I don’t know how it is for other universities or other courses, but for me very few teaching sessions are well-defined; I don’t really know what these ‘seminars’ or ‘tutorials’ are supposed to be, as it’s never consistent.
I just turn up and take what I get…sometimes it is essentially a lecture, or sometimes if it’s genuinely a ‘tutorial’, we’ll be going through a piece of work we are supposed to have already completed.
Sometimes seminars are interactive-style lectures, which can range from a (doctor) teacher talking at us with the odd question thrown in, to a teacher grilling you over a subject in detail (painful, but it makes you learn it) or if you’re really unlucky, a teacher playing ‘guess what I’m thinking’ and asking you vague questions repeatedly until you finally say what they want to hear.

What's Frida got?
These are all relatively okay, but there’s a new breed of teaching style emerging that is becoming much more prevalent within the medical school, and infuriating me more and more often. And that is the ‘break-out session’.
As far as I can gather, modern teaching ideals say that sitting us all in a lecture to be fed information is bad and wrong, and everything should be interactive and have feedback and involve discussions of how we feel about the subject. So instead of say, sitting 400 people in a lecture theatre to listen to an expert explain a subject to us, they split us into small groups, put us into a variety of junk-filled classrooms and make us spend an hour with a chirpy medical educator who spends the first 10 minutes asking us to brainstorm what we already know about catheters. NOTHING. That’s why I’m here…

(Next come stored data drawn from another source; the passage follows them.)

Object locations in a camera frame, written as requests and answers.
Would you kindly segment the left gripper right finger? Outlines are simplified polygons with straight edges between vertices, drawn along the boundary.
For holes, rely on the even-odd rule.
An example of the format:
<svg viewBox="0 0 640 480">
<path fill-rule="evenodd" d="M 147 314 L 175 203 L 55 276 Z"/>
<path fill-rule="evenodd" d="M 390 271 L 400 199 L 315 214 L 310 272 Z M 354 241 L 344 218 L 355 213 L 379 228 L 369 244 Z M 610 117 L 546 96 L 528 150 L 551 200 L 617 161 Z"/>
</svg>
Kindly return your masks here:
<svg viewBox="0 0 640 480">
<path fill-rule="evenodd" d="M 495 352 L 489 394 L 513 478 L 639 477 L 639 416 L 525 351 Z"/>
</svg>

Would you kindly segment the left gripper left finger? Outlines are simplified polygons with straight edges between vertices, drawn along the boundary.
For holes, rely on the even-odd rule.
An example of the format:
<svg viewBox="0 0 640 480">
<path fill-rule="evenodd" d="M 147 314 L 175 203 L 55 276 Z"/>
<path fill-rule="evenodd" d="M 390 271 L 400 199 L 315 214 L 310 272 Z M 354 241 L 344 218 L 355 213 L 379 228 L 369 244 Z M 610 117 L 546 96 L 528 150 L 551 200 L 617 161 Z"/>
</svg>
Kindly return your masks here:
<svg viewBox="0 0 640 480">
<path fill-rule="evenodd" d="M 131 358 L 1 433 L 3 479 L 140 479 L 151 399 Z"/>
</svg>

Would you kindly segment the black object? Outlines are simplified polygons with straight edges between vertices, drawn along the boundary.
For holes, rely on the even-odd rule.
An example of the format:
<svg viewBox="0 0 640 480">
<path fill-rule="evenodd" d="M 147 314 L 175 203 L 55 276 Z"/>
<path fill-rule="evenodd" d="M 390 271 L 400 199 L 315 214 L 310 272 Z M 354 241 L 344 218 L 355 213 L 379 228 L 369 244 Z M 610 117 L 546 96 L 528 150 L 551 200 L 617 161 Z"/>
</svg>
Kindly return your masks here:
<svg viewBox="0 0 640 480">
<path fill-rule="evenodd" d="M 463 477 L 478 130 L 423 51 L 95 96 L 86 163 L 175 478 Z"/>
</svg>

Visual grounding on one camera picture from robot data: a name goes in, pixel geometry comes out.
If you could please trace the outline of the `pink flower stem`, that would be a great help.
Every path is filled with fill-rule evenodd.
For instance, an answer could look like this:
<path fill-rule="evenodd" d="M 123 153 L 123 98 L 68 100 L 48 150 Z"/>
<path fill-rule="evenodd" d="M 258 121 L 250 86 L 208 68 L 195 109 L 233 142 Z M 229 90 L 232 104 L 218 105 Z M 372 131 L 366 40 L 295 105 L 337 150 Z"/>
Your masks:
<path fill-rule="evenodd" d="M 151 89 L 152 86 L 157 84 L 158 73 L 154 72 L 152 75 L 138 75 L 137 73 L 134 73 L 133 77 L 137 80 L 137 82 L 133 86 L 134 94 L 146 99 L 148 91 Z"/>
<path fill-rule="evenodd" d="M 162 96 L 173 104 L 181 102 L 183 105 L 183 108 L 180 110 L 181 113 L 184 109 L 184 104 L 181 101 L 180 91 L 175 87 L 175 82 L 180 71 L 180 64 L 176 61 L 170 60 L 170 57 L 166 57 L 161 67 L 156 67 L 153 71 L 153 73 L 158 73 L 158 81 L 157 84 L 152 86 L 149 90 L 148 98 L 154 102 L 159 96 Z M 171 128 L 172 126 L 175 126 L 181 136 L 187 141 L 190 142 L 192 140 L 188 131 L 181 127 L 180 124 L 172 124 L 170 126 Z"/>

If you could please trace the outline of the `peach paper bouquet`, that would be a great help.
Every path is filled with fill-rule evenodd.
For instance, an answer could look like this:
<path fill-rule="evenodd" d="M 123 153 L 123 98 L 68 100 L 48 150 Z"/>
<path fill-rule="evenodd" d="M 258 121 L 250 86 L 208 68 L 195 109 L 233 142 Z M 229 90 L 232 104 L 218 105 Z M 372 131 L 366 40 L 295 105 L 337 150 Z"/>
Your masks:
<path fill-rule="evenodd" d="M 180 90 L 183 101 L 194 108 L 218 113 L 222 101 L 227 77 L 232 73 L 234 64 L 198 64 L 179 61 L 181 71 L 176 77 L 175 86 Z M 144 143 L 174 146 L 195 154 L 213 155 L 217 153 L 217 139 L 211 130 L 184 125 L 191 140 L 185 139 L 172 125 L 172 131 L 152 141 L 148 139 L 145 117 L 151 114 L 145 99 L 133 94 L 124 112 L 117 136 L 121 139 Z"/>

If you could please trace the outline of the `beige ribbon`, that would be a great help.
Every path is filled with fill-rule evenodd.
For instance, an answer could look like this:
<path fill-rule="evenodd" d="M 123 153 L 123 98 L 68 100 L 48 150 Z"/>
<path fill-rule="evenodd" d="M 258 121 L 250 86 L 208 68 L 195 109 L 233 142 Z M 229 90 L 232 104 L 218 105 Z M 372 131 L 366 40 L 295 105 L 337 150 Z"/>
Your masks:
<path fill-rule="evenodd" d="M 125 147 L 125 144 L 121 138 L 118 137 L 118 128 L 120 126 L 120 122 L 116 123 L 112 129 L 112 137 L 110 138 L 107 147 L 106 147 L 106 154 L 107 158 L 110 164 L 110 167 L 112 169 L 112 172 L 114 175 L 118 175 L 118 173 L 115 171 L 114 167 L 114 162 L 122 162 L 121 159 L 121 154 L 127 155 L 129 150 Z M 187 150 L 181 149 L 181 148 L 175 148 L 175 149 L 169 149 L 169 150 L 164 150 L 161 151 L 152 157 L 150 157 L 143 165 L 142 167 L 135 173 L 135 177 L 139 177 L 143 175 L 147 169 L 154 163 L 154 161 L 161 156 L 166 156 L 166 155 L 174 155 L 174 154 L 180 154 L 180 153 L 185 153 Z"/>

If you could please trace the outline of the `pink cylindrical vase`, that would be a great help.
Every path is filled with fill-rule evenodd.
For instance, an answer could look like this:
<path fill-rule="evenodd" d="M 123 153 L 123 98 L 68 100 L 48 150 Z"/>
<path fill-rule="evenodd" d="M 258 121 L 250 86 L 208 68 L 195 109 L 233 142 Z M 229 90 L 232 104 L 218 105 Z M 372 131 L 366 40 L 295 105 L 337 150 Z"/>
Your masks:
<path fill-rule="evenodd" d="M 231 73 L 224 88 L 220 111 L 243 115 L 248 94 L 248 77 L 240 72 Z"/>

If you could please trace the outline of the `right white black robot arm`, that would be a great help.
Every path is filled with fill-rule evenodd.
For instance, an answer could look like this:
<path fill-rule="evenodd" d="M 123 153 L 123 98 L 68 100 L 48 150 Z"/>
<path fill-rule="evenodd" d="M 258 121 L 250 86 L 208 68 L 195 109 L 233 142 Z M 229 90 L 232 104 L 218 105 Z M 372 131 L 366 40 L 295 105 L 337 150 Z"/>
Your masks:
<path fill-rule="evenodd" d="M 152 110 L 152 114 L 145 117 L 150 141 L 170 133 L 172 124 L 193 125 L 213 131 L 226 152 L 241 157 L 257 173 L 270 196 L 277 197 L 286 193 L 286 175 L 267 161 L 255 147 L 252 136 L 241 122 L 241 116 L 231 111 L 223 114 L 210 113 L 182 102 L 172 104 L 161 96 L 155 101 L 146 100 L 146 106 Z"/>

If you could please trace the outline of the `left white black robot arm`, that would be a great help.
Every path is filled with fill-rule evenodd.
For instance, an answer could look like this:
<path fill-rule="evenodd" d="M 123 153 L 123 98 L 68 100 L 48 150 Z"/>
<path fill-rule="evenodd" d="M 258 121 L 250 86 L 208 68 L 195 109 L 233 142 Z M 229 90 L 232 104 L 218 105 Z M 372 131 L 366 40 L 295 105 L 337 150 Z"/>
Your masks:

Don’t get me wrong, I’m not opposed to group discussion/communication practise. There’s some instances where the medical school does it really well - I love it when we get the chance to talk to the actor patients, or ‘expert patients’ (usually someone living with a long-term condition), because we get clear, personal feedback on how we are doing, and useful insight from an outside person.
But often I feel that it is forced unnecessarily, or with no clear guidelines to what we’re doing and why. Earlier this year, I found myself sitting with four other people looking at a Frida Kahlo painting and discussing the answers to a list of questions about how this reflected her feelings about her medical conditions.
“I guess she feels…sad?” Sorry, but without someone with some kind of arts or humanities background to help me, I’m not really going to have a clue. And what does it matter what I think actually? Unless the medical school is worried that I’m incapable of feeling and empathy (and don’t worry, I always cry at the end of Gladiator) I find it highly unlikely that a patient is going to present to me with an abstract self-portrait of her body for me to interpret.
“Hmmm, there’s a lot of heavy brush-strokes in this…perhaps she’s got MS”.

A bit hirsute, bushy eyebrows - probably PCO disease?
Alternatively she’s a he ! That might explain her volatile marriage
Mind you that wall paper makes a statement. Pink on green only really works in nature. Perhaps she is colour blind.
But don’t worry Lond Med Stud - you start to really learn once the rubber hits the road - panic is a good tutor!
Definitely a tranny
The trouble is, there’s no escape from all this nonsense when you grow up. Senior Trust managers still delight in organising ‘away days’ to think up their latest wheezes for making life impossible for their employees, and they nearly always involve role playing. If I had my way, anyone proposing a role-playing session would be disemboweled on the spot. Slowly.
Absolutely spot on - instead of providing education value for the time available there is a tendency to have longer sessions of sitting around flipcharts making things up on the hoof. Following a recent incident in our Trust it was decided that the monadatory training on the subject needs to be 4 1/2 instead of 3 1/2 hours. This was filled with a sesion on “self-reflection” so the requirment was met but with no added value whatsoever!
What’s Frida got? Colour blindness, thick eyebrows, a big jaw and (I bet) large hands. Definitely XY.
Bit of a shame that ‘packed curriculum’ for pre-clinical teaching appears to you the student to waste time. Clinical teachers like myself are appalled at the gaps left in pre-clinical teaching and frequently report back about deficiencies to be met by defensive responses from qualified Medical Educationalists. Medical learning flourishes when the teacher is highly committed and is only confused when unskilled teachers try to use modern educational theory. Why not more clinical teachers in pre-clinical schools. Sorry no jokes, wasting time in medical school is no laughing matter considering the amount of competition in the medical workforce.
I hate to break this to you TOM, but I’m a 4th year student, in my second clinical year!